The Move action, as opposed to the Click action, won't select the item in the list, but when Alyvix moves the mouse to that point and then keeps it there, the system will interpret it as a hover action, and the hover panel will automatically appear, which will let us check that it popped up in our next step.

Next we want to check that that panel is ready. Our first two components locate the panel. However, it's possible that the panel structure is already part of the web page, and no measurable time is needed to display it.

It's also important to put content that you know is dynamically retrieved as one of the matched components, because if you only include static elements, you won't be measuring the time it takes to fill in the content of the panel, just the time it takes to show the outlines.

Duplicating a previous step

Now that we've checked the "All Open Cases" task, let's go on to the next task, "Support Queue". We need to navigate to it, and this task is available from the same left-side menu as before. Since it's so similar, instead of creating these next two navigation steps from scratch, we can copy the work we've already done. Start by finding that original step, pressing the "Duplicate" button at the bottom, and regrabbing the screen if we need to adjust any selections.

We may not even need to regrab the screen. In the second step for instance, our new menu entry was already visible on the same dropdown menu. For a text component like this, we can oftentimes just change the regular expression.

Final Check and Graceful Exit

Our final check will also include a bit of cleanup to restore the original state for the next time we run the test case. Of course we'll check that several structural elements are still there, that the dropdown menu item was successfully chosen, and that the tab header containing the ID number of our third line item is there.

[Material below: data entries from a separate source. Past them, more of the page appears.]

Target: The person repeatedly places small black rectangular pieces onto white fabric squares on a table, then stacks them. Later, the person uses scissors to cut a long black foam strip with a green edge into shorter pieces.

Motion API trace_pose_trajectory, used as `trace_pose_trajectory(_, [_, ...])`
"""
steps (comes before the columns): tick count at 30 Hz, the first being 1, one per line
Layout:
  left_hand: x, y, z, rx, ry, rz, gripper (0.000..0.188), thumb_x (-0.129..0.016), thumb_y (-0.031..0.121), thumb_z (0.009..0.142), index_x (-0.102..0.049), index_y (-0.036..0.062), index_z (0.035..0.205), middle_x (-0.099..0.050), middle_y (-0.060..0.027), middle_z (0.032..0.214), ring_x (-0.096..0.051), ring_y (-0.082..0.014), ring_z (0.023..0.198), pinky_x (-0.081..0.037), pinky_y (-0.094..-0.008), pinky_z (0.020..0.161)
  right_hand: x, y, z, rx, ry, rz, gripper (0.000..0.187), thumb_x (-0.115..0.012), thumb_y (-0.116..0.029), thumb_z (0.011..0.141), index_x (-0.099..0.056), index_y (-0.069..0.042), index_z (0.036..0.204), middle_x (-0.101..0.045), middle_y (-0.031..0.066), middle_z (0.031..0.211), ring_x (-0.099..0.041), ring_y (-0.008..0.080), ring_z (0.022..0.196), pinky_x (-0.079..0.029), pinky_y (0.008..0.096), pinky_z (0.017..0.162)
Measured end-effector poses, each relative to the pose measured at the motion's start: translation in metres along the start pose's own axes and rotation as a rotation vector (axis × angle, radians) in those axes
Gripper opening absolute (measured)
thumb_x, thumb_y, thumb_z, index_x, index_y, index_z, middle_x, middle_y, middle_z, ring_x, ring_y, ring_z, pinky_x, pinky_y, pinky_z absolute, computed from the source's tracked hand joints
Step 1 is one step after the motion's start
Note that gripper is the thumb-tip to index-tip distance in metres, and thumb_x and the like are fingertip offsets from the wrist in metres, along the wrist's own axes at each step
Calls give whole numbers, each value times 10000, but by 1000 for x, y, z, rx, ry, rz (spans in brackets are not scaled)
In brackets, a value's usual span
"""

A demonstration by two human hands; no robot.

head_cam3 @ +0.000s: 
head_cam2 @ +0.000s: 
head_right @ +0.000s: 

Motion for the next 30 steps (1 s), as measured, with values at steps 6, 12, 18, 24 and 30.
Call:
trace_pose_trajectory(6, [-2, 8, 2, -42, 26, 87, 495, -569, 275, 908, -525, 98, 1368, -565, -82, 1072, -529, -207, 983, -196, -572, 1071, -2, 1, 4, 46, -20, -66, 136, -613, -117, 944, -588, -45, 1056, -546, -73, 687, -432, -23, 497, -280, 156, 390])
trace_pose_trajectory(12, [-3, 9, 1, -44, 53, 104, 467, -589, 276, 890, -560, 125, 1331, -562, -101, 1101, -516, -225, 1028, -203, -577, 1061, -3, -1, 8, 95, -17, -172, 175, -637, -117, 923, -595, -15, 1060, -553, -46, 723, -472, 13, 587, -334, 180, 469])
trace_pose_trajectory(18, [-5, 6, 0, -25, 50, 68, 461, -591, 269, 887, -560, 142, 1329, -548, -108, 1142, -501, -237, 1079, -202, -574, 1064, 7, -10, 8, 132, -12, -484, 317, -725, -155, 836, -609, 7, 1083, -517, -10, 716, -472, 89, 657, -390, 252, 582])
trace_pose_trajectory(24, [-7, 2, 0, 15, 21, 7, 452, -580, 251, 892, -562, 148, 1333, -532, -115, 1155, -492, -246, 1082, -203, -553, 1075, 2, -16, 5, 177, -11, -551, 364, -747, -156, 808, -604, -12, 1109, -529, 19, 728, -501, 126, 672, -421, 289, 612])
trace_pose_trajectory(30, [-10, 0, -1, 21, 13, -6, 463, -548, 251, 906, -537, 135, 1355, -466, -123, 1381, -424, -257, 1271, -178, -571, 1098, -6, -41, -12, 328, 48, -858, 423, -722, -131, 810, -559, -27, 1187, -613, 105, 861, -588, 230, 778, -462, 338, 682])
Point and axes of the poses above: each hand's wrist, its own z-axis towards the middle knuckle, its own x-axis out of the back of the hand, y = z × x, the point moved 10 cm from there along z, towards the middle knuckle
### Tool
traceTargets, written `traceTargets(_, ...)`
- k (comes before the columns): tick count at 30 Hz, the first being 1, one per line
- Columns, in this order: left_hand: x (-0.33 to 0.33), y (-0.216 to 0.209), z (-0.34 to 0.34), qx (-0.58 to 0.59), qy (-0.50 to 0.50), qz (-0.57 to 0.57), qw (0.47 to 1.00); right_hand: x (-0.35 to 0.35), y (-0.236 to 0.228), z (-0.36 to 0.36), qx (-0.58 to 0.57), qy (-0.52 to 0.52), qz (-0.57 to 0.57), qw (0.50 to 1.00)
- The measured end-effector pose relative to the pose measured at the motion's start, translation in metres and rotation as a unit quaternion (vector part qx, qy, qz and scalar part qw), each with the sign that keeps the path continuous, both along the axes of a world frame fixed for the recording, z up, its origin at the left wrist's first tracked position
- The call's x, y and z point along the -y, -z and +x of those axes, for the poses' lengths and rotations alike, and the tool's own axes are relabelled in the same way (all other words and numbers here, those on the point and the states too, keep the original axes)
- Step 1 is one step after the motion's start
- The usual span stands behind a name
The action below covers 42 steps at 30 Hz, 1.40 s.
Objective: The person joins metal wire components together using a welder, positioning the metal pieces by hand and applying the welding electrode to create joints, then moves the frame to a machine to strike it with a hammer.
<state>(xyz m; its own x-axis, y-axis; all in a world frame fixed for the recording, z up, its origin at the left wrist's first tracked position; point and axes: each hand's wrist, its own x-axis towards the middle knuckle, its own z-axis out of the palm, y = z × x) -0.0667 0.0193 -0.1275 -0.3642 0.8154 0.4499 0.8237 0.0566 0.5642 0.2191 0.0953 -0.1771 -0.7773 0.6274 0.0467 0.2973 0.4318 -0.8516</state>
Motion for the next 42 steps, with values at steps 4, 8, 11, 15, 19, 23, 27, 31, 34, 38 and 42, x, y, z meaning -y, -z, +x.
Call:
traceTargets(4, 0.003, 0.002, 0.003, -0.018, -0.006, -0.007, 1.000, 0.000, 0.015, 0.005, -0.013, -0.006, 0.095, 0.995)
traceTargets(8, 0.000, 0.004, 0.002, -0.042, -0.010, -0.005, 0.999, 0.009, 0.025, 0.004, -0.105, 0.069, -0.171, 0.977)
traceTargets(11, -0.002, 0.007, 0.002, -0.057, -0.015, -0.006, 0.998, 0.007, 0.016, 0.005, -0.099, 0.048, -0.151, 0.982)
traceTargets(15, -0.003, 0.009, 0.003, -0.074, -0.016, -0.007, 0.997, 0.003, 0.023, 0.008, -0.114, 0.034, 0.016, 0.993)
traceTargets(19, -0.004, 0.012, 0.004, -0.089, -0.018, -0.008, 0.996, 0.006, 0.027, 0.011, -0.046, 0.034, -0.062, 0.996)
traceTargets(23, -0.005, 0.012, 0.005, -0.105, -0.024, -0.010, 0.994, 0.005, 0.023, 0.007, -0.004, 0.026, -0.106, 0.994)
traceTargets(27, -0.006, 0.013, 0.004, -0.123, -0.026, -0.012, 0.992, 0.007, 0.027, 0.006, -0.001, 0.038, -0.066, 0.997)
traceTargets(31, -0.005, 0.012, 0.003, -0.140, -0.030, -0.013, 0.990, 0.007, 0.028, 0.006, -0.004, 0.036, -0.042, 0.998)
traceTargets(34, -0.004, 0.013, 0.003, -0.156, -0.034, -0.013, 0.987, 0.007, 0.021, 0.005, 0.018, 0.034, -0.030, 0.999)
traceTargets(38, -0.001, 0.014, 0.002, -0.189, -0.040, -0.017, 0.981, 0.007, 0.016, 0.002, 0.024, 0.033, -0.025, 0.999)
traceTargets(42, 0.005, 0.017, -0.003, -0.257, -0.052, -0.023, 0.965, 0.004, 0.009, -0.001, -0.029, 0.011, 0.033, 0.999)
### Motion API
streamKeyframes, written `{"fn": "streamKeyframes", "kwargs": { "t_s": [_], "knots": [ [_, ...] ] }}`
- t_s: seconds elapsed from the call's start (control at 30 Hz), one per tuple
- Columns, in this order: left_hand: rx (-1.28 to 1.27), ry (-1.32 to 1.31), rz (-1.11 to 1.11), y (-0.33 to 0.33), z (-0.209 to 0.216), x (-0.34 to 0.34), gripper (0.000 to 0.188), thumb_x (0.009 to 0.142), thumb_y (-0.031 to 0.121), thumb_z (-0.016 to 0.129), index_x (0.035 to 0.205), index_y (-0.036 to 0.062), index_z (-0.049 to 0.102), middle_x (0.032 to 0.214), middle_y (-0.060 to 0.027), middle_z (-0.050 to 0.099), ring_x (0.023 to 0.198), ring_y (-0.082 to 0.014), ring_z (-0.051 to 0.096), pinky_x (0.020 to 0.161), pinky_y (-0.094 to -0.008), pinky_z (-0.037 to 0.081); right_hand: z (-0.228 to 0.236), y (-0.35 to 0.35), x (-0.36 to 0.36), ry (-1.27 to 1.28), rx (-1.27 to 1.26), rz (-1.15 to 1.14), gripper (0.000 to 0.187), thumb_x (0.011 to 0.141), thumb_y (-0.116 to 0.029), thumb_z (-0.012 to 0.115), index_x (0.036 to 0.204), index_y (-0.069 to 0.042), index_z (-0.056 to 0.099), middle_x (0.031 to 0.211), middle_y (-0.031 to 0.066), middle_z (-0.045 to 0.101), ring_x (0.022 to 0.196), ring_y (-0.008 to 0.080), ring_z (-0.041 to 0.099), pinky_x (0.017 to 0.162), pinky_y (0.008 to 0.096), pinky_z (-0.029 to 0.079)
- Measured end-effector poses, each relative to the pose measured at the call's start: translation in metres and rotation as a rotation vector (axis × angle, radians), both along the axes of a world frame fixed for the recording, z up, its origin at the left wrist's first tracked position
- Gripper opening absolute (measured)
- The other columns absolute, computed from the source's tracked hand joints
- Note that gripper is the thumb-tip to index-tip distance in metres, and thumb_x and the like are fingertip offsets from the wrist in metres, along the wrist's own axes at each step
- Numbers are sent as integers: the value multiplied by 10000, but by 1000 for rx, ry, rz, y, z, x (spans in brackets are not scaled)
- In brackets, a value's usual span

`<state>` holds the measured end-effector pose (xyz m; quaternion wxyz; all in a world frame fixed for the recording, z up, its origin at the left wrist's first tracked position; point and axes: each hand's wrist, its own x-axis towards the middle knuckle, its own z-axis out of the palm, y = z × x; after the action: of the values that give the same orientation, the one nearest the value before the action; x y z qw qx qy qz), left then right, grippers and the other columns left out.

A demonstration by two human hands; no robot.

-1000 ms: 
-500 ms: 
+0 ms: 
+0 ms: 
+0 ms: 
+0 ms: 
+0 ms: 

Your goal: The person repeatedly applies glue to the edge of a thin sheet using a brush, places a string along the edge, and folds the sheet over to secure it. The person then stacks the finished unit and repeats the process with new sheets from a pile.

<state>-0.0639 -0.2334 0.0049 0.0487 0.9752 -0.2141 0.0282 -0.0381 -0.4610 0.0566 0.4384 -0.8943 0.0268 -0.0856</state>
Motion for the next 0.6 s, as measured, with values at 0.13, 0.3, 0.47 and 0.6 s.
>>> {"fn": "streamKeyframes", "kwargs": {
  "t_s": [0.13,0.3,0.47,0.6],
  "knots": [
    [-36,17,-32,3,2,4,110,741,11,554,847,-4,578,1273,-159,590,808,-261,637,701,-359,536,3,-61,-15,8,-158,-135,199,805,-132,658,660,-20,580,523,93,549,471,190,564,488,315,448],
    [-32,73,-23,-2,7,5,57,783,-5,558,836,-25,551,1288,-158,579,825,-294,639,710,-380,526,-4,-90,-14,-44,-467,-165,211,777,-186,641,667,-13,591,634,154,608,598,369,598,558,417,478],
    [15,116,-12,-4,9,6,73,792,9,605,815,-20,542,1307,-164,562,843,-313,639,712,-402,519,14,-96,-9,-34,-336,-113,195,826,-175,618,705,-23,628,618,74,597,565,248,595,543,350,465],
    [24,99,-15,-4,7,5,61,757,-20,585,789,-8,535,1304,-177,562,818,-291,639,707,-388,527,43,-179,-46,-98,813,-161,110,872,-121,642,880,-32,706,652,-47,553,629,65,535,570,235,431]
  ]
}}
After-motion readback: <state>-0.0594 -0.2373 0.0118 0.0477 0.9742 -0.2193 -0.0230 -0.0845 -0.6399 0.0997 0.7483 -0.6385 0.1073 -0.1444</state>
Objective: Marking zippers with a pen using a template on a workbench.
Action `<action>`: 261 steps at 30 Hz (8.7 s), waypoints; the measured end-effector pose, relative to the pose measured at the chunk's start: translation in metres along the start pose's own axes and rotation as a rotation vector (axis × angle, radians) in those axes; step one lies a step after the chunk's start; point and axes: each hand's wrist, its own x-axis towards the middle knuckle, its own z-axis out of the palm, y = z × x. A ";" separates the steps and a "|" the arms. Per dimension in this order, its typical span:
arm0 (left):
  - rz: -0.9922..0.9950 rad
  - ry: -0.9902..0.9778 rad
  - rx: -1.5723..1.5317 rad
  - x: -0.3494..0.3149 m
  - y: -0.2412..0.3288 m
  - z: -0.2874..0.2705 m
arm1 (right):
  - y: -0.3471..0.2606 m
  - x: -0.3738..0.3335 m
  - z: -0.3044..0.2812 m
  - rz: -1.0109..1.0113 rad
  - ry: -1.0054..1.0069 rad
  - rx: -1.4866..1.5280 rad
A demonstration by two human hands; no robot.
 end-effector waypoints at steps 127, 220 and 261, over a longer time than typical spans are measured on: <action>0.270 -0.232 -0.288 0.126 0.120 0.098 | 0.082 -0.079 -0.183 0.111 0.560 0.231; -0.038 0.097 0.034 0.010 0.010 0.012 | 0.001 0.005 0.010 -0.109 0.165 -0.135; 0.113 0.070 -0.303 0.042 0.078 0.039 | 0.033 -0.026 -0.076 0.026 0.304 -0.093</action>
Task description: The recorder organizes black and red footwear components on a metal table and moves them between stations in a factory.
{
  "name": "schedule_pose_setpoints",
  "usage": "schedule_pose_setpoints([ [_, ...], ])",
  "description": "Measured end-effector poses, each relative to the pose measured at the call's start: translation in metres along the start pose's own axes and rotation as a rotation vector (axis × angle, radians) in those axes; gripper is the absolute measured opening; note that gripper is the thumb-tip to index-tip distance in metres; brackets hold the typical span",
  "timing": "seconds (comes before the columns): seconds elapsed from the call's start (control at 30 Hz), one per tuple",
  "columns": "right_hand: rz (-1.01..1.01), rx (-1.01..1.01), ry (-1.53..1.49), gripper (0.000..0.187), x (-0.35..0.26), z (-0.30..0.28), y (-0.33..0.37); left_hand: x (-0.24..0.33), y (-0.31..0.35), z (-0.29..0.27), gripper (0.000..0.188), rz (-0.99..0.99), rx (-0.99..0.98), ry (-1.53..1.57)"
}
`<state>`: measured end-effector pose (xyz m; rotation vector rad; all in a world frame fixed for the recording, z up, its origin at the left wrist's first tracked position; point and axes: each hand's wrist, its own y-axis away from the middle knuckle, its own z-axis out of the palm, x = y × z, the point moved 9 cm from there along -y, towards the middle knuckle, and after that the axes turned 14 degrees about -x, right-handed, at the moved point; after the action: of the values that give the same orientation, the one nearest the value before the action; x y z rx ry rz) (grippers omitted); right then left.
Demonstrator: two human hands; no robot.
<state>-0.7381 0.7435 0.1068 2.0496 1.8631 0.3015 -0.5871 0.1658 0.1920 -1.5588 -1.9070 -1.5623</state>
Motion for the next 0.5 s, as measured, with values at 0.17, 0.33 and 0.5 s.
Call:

At the same time we check for the tab we'll use its close action to also remove its record details panel. Note that if we forget to do this, the web application's built-in persistence means that the next time we open the "All Open Cases" task, this record details tab will still be opened there, and so when we run our test case it will fail due to the changed interface.

The main part of our in-depth test case is now over. We can keep the two logout steps from our previous test case in both the Main script and the Exit script, and kill the browser in the Fail script.

If any of the steps above aren't completely clear, you can watch our YouTube video that shows the steps in full detail.

Conclusion

This test case showed how to monitor SalesForce's Service Console more deeply than the panoramic approach we used in our previous SalesForce test case. That test case used a loop and was more elegant than our very long script here, but we reused some of its steps to save time.

If Alyvix can successfully get through this lengthy test case, it's likely that every part of the Service Console is working. And since you'll probably want to create more than one deep-dive test case, save even more time by copying this Service Console test case and changing just what you need.